Une caverne aux trésors
Entre deux déménagements, Marie-Ange conserve uniquement ses tableaux et deux grands fauteuils hérités de ses grands-parents qu’elle a fait retapisser cent fois. Le reste dépend de ses pérégrinations nocturnes sur les sites Internet Selency et Design Market ou de ses découvertes aux puces de Saint-Ouen.
« Je n’achète pas grand-chose de neuf, sauf chez India Mahdavi. Mon plaisir, c’est de mélanger ce qui, sur le papier, ne va pas ensemble. Finalement, on obtient un classique amusant. »
Dans cette ambiance, deux carapaces de tortue et un flamant rose naturalisé cohabitent avec des chaises africaines et une composition d’assiettes Vallauris représentant des crustacés.
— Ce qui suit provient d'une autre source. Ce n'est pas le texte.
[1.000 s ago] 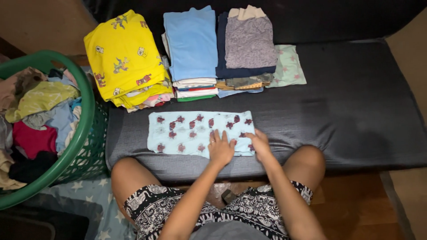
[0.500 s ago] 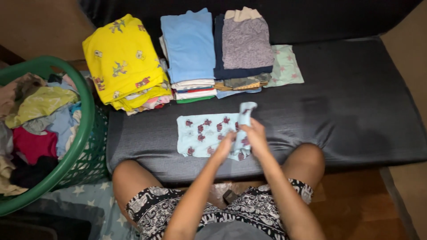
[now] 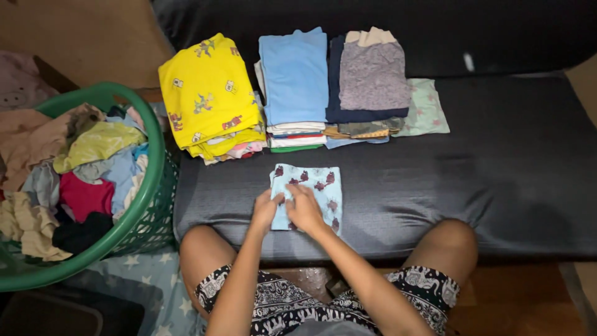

Un tableau Manga de Bernard Pras est accroché au-dessus d’une lampe des années 70 avec son abat-jour pop d’origine. Un papier peint de Jeanne de Marguerye, inspiré des dessins de Dom Robert, est posé dans le corridor séparant les pièces de vie de la partie nuit. La chambre parentale est ovale, un défi pour la propriétaire de cet appartement.
« Forcément, rien n’est droit. Alors j’ai demandé au staffeur de construire une cloison reprenant les courbes de la pièce. Elle est installée aux deux tiers de l’espace. Ce qui a permis de créer derrière un petit couloir où nous avons placé une vasque sur mesure épousant l’arc du mur. La baignoire a été disposée un peu plus loin. »
Dans cet assemblage de couleurs, de motifs et de styles, des boiseries contemporaines en chêne tracent des lignes nettes afin de tout ranger et de tout dissimuler. C’est le cas dans l’entrée où une banquette et une bibliothèque offrent des alcôves chaleureuses. Dans la cuisine, l’électroménager disparaît dans des placards. Quand on les ouvre, l’intérieur de l’appartement est jaune vif. On ne se refait pas.